Relationships between irregular work arrangements and occupational injuries in EU 27. Findings from the fifth European working condition survey
© Alali et al. 2015
Published: 17 September 2015
The associations between several measures of low employment quality and some specific health and safety outcomes have become the subject of more recent investigation. The main objective of our study is to examine the relationships between irregular work arrangements indicators including contract type, long working hours, multiple jobs, shift work, and occupational injuries, taking into account several sociodemographic and work characteristics.
The study was based on the data of the fifth European working condition survey (EWCS), carried out by Eurofound from January to June 2010. For the purpose of this analysis, the analytical sample was restricted to a subgroup of 26.839 respondents from the 27 countries of the European Union, who were all workers with either a permanent contract, a temporary or a fixed contract. Associations between irregular work arrangements and occupational injuries were studied with multilevel modeling techniques.

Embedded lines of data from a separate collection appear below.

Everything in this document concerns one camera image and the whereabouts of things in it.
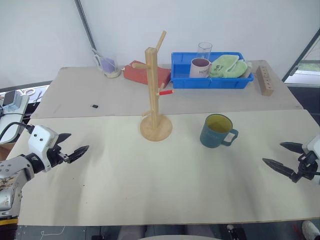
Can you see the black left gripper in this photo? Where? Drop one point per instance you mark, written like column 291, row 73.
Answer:
column 56, row 156

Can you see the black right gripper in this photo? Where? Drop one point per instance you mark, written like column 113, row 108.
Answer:
column 308, row 166

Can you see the blue mug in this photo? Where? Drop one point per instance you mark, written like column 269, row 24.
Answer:
column 212, row 137

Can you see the wooden mug tree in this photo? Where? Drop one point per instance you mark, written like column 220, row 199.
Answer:
column 153, row 100

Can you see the small black object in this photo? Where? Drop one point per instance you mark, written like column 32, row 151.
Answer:
column 94, row 106

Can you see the white case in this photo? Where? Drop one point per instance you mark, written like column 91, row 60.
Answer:
column 8, row 127

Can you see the brown cardboard box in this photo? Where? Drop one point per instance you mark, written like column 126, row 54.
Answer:
column 5, row 151

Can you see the white and blue device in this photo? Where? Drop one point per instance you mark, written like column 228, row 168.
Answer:
column 15, row 101

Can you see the wooden block with holes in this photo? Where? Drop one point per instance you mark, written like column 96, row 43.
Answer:
column 265, row 82

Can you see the white shoe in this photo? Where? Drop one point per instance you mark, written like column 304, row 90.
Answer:
column 311, row 230

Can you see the clear jar with purple content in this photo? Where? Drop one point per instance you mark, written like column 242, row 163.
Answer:
column 111, row 71

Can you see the red folded cloth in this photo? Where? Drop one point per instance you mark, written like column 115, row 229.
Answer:
column 137, row 73

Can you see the green cloth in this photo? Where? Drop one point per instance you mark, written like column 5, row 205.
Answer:
column 225, row 67

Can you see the blue plastic bin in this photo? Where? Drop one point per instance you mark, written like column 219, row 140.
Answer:
column 200, row 83

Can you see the white mug with pink inside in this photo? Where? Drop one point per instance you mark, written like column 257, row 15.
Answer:
column 200, row 71

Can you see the grey metal pole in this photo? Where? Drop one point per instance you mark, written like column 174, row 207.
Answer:
column 85, row 22

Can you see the clear drinking glass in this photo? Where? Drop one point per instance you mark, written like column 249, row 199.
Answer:
column 203, row 51

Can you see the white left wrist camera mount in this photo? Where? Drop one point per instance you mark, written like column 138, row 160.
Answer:
column 40, row 140

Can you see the black window frame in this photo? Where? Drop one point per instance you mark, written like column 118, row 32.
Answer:
column 300, row 57

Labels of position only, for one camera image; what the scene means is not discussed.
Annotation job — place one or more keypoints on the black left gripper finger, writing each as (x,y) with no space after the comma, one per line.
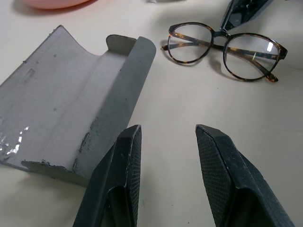
(241,179)
(239,14)
(111,179)

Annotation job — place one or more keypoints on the tortoiseshell round glasses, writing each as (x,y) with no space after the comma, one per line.
(225,49)

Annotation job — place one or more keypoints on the grey open glasses case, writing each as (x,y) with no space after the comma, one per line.
(71,94)

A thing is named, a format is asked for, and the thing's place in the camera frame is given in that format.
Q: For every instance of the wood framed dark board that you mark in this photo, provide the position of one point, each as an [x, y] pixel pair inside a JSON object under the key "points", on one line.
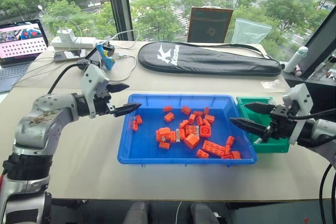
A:
{"points": [[210, 26]]}

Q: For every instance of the black racket bag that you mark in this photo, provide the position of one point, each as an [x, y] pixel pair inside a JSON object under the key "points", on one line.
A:
{"points": [[204, 60]]}

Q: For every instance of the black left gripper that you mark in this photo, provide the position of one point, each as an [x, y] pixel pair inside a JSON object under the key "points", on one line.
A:
{"points": [[101, 102]]}

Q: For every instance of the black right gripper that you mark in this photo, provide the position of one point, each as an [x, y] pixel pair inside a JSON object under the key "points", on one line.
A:
{"points": [[282, 124]]}

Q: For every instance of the green plastic bin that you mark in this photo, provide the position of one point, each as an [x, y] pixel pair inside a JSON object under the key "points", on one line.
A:
{"points": [[270, 148]]}

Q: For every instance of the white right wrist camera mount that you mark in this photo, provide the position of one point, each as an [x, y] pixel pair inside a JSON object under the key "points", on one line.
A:
{"points": [[302, 98]]}

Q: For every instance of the open laptop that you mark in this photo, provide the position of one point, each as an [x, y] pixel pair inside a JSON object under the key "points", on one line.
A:
{"points": [[18, 48]]}

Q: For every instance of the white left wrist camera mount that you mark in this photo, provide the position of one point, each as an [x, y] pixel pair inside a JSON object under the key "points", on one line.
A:
{"points": [[92, 77]]}

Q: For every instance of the long orange studded plate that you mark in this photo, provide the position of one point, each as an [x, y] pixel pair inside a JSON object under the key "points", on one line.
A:
{"points": [[213, 148]]}

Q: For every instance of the dark rounded shape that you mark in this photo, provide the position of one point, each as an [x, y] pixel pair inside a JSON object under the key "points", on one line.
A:
{"points": [[203, 214], [136, 213]]}

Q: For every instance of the smartphone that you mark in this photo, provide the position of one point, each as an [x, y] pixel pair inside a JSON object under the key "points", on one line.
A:
{"points": [[68, 55]]}

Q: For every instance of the white charger plug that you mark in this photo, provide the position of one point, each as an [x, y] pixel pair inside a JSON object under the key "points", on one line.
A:
{"points": [[64, 35]]}

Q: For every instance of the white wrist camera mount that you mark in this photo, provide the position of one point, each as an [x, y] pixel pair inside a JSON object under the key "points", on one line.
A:
{"points": [[92, 77], [302, 98]]}

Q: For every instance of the clear plastic bag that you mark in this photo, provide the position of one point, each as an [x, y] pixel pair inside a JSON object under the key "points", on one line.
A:
{"points": [[250, 32]]}

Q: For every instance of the white power strip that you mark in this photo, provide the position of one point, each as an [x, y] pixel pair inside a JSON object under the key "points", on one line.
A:
{"points": [[78, 42]]}

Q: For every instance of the red plastic building brick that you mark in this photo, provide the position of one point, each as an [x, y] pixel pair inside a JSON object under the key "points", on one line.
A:
{"points": [[205, 131]]}

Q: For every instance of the orange building block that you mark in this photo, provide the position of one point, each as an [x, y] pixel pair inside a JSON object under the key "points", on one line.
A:
{"points": [[184, 124], [191, 119], [169, 117], [202, 154], [209, 118], [186, 110]]}

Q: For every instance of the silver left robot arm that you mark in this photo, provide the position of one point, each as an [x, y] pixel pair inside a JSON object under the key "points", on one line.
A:
{"points": [[39, 124]]}

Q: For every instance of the blue and yellow hand tool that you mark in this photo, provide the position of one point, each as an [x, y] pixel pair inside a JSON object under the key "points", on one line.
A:
{"points": [[106, 58]]}

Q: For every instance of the small black device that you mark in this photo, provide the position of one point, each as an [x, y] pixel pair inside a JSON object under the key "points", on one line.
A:
{"points": [[108, 46]]}

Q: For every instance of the white bottle with green cap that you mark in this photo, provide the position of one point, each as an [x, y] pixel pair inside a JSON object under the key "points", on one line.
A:
{"points": [[295, 60]]}

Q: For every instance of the small orange block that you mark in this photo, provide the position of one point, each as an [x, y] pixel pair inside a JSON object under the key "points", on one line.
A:
{"points": [[227, 157], [172, 136], [206, 111], [138, 119], [168, 108], [198, 113], [164, 145], [227, 150], [199, 120], [182, 134], [236, 155], [230, 141], [135, 126], [206, 123]]}

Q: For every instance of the dark window pillar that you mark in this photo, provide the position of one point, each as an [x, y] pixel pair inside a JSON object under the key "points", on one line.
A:
{"points": [[119, 6]]}

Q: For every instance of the blue plastic tray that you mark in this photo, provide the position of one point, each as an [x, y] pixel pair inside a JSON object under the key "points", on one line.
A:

About 9% of the workers suffered from an occupational injury over the past twelve months. An increased injury risk is observed for those working long hours (OR 1.24, 95% confidence interval 1.13 - 1.36), having multiple jobs (OR 1.25, 95% confidence interval 1.07 - 1.45) and shift work (OR 1.23, 95% confidence interval 1.09 - 1.38). However, the relationship between contract type and work injuries was not significant (OR 0.30, 95% confidence interval 0.79 - 1.07).
This study confirms that indicators of irregular work arrangements, with the exception of contract type, were significantly associated with occupational injuries. More attention should be paid to workers with low employment quality. Further efforts on the workplace, the organizational and political level are needed to avoid irregular work arrangements in order to improve workers' health and safety.